## REQUIREMENT
Return every line of the data exactly as it appears.
····················
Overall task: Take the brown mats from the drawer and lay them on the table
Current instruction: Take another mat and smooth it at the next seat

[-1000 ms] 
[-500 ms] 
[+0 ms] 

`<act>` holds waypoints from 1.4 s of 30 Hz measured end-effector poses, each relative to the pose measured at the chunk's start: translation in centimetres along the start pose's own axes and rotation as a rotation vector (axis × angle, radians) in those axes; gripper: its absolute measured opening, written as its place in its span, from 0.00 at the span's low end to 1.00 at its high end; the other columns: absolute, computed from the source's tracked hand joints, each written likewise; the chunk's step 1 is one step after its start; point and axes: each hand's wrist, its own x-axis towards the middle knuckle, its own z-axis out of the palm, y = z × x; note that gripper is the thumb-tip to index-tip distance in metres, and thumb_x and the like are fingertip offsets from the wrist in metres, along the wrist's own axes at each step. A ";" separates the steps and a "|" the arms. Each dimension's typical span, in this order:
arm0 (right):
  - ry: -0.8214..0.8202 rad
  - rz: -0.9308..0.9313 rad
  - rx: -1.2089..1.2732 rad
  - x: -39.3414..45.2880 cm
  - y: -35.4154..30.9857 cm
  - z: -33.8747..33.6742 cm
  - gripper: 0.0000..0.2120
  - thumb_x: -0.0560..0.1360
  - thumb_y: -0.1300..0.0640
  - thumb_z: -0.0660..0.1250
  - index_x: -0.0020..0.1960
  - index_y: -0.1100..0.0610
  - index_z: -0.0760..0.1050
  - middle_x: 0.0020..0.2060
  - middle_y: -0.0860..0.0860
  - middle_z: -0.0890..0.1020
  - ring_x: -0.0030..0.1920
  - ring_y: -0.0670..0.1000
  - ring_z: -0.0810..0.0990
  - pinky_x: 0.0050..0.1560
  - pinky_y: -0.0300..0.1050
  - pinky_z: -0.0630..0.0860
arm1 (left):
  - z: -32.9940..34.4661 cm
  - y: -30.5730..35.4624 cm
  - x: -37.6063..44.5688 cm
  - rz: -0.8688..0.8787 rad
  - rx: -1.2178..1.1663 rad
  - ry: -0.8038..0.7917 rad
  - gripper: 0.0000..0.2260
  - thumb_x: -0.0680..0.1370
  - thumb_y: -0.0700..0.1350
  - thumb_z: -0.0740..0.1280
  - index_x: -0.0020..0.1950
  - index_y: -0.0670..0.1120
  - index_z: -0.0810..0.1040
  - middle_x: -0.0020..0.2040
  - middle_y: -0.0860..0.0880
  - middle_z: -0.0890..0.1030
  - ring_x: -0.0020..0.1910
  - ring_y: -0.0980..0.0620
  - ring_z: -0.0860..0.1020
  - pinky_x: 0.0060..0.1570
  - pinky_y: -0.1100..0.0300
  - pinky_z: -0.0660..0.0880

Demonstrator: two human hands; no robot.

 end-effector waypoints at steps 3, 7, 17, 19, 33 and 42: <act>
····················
## TASK ANSWER
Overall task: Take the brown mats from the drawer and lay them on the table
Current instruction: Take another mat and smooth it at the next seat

[-1000 ms] 
[-500 ms] 
[+0 ms] 

`<act>` holds waypoints from 1.4 s of 30 Hz measured end-effector poses, each relative to the pose measured at the chunk's start: translation in centimetres along the start pose's own axes and rotation as a rotation vector (axis × angle, radians) in those axes; gripper: its absolute measured opening, written as its place in its span, from 0.00 at the span's low end to 1.00 at its high end; the other columns: absolute, computed from the source's tracked hand joints, each written likewise; the chunk's step 1 is one step after its start; point and axes: each hand's wrist, its own x-axis towards the middle knuckle, its own z-axis out of the palm, y = z × x; note that gripper is the thumb-tip to index-tip distance in metres, and thumb_x and the like are fingertip offsets from the wrist in metres, along the wrist's own axes at each step. A ";" separates the steps and a "|" the arms. Each dimension's typical span, in this order:
arm0 (right):
  - ry: -0.8214..0.8202 rad
  - rz: -0.9308..0.9313 rad
  - rx: -1.2089..1.2732 rad
  - x: -39.3414..45.2880 cm
  - y: -35.4154..30.9857 cm
  - z: -33.8747..33.6742 cm
  - gripper: 0.0000..0.2120
  - thumb_x: -0.0560..0.1360
  - thumb_y: -0.1300..0.0640
  - thumb_z: -0.0660..0.1250
  - index_x: -0.0020..0.1960
  - index_y: -0.1100..0.0610
  - index_z: -0.0760..0.1050
  - middle_x: 0.0020..0.2060
  - middle_y: -0.0860..0.0860
  - middle_z: -0.0890..0.1020
  - ring_x: -0.0030..0.1920
  - ring_y: -0.0670..0.1000
  - ring_z: -0.0810..0.0990
  - pinky_x: 0.0050..0.1560
  - pinky_y: -0.0300..0.1050
  - pinky_z: -0.0630..0.0860
arm1 (left):
  - z: -32.9940..34.4661 cm
  - y: -30.5730..35.4624 cm
  - x: -37.6063..44.5688 cm
  - rz: -0.8688..0.8787 rad
  - rx: -1.2178..1.1663 rad
  - ry: -0.8038..0.7917 rad
  - gripper: 0.0000..0.2260
  - thumb_x: -0.0680..0.1370
  - thumb_y: -0.0700..0.1350
  - thumb_z: -0.0740..0.1280
  - index_x: -0.0020..0.1950
  - index_y: -0.0670..0.1120
  - index_z: -0.0810..0.1040
  - middle_x: -0.0020..0.2040
  - middle_y: -0.0860..0.0880
  - middle_z: -0.0890..0.1030
  - ring_x: -0.0020..0.1910
  - ring_y: -0.0980..0.0620
  - ring_z: -0.0860..0.1020
  - pinky_x: 0.0060..0.1570
  - pinky_y: -0.1100..0.0300
  - pinky_z: -0.0660..0.0880

Demonstrator: two human hands; no robot.

 end-effector waypoints at steps 3, 7, 17, 19, 33 and 42: <act>

The work on this exercise is complete.